2 cups all-purpose flour
¹/³ cup sugar
2 tablespoons baking powder
¼ teaspoon salt
2½ cups low-fat (1%) milk
½ cup fat-free egg substitute
1 tablespoon canola oil



Directions:


Whisk together flour, sugar, baking powder, and salt in medium bowl. Whisk together milk, egg substitute, and oil in small bowl.

Add milk mixture to flour mixture, stirring just until flour mixture is moistened (batter will be lumpy).
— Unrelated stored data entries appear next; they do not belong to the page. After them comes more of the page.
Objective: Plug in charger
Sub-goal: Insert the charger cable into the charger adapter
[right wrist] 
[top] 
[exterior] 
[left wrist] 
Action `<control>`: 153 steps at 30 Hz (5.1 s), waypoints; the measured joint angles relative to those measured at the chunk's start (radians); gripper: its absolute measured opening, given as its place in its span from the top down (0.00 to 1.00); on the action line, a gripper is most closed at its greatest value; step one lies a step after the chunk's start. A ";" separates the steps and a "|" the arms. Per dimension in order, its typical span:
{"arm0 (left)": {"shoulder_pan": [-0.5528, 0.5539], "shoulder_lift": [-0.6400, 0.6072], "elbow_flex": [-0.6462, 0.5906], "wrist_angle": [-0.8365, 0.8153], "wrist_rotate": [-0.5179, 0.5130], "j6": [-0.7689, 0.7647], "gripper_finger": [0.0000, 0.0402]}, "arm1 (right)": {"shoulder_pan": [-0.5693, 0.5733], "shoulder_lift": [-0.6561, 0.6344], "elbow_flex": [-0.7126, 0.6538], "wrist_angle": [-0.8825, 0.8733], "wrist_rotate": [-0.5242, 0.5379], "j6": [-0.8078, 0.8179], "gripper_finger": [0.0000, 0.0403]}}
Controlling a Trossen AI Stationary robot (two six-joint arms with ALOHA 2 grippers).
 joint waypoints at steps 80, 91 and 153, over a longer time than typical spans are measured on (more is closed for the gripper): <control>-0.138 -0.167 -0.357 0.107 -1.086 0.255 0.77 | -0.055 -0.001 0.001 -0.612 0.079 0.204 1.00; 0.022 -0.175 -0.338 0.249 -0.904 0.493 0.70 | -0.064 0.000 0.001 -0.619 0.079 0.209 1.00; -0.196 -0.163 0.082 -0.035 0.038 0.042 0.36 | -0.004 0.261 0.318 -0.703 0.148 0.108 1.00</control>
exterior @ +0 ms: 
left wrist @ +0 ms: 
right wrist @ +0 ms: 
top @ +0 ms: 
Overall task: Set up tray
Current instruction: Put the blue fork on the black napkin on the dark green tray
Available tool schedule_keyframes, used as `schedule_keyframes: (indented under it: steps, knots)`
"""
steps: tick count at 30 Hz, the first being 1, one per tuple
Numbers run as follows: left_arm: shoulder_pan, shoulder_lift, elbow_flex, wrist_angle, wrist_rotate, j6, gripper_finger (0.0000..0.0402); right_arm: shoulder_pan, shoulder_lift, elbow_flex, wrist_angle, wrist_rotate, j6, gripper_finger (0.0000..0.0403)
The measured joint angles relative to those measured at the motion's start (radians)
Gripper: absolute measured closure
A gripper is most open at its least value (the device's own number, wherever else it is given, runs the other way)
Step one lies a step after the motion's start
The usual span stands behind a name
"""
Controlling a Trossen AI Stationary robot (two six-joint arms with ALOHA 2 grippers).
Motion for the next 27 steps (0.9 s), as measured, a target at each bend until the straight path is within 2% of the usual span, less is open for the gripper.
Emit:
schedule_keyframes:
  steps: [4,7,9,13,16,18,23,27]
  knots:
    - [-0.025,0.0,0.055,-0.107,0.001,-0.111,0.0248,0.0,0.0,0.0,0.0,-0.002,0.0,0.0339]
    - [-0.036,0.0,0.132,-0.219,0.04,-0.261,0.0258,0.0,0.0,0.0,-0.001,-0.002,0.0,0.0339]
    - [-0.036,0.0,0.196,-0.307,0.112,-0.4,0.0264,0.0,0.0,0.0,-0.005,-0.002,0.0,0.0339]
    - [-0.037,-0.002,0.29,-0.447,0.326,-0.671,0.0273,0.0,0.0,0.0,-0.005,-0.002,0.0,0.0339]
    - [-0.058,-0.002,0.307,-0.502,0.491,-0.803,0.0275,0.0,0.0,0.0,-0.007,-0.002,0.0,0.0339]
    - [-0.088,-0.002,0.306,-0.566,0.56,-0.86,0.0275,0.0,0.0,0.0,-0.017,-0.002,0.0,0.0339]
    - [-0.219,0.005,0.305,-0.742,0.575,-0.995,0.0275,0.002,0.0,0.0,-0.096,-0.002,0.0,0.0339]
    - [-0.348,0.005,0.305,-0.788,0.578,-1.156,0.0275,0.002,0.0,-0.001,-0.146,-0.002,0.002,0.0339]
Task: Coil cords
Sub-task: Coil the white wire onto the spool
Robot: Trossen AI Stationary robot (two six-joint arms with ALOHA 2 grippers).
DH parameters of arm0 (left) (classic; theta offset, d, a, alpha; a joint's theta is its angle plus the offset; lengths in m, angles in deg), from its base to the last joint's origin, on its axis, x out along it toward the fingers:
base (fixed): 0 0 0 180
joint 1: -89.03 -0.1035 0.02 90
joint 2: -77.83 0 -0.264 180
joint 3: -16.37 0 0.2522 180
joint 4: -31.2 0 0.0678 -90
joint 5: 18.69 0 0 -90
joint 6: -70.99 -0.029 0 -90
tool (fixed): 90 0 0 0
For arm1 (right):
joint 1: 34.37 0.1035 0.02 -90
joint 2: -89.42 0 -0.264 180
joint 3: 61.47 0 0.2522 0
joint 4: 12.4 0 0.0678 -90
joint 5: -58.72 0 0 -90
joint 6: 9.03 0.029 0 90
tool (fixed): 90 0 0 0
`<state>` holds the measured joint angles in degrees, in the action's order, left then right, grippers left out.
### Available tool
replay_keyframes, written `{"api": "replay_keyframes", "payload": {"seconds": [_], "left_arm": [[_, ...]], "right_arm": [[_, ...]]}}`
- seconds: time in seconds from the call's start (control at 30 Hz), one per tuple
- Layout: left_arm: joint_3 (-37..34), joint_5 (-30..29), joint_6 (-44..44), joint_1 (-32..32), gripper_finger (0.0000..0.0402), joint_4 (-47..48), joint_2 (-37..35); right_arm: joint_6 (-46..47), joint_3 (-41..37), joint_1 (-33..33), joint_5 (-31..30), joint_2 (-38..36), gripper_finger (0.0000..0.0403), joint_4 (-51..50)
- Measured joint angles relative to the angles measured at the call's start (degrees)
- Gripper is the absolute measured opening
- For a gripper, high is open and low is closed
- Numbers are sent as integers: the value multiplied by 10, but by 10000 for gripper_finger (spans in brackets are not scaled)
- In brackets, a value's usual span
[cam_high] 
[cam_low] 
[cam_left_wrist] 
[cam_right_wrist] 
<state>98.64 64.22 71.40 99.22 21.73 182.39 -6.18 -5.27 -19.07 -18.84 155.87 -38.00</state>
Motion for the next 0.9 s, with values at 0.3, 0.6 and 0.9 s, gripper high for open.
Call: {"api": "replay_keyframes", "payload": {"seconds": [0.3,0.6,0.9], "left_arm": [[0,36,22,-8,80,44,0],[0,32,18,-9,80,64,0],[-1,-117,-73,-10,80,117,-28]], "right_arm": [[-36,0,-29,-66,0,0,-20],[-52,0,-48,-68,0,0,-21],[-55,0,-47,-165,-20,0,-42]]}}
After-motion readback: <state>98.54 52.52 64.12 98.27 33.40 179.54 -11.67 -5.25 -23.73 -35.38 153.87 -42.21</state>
Generously spray nonstick griddle with nonstick spray and set over medium heat. Pour scant ¼ cupfuls of batter onto griddle. Cook until bubbles appear and edges of pancakes look dry, about 3 minutes. Turn pancakes over and cook until golden brown on second side, about 3 minutes longer. Transfer to platter and keep warm. Repeat with remaining batter, making a total of 24 pancakes.


Whole Wheat Pancakes:



Substitute ½ cup whole wheat flour or white whole wheat flour for ½ cup of all-purpose flour, if you like.


Blueberry Pancakes:


Stir 1 cup fresh or frozen blueberries into batter just until combined.


Buckwheat Pancakes:


Substitute ½ cup buckwheat flour for ½ cup all-purpose flour.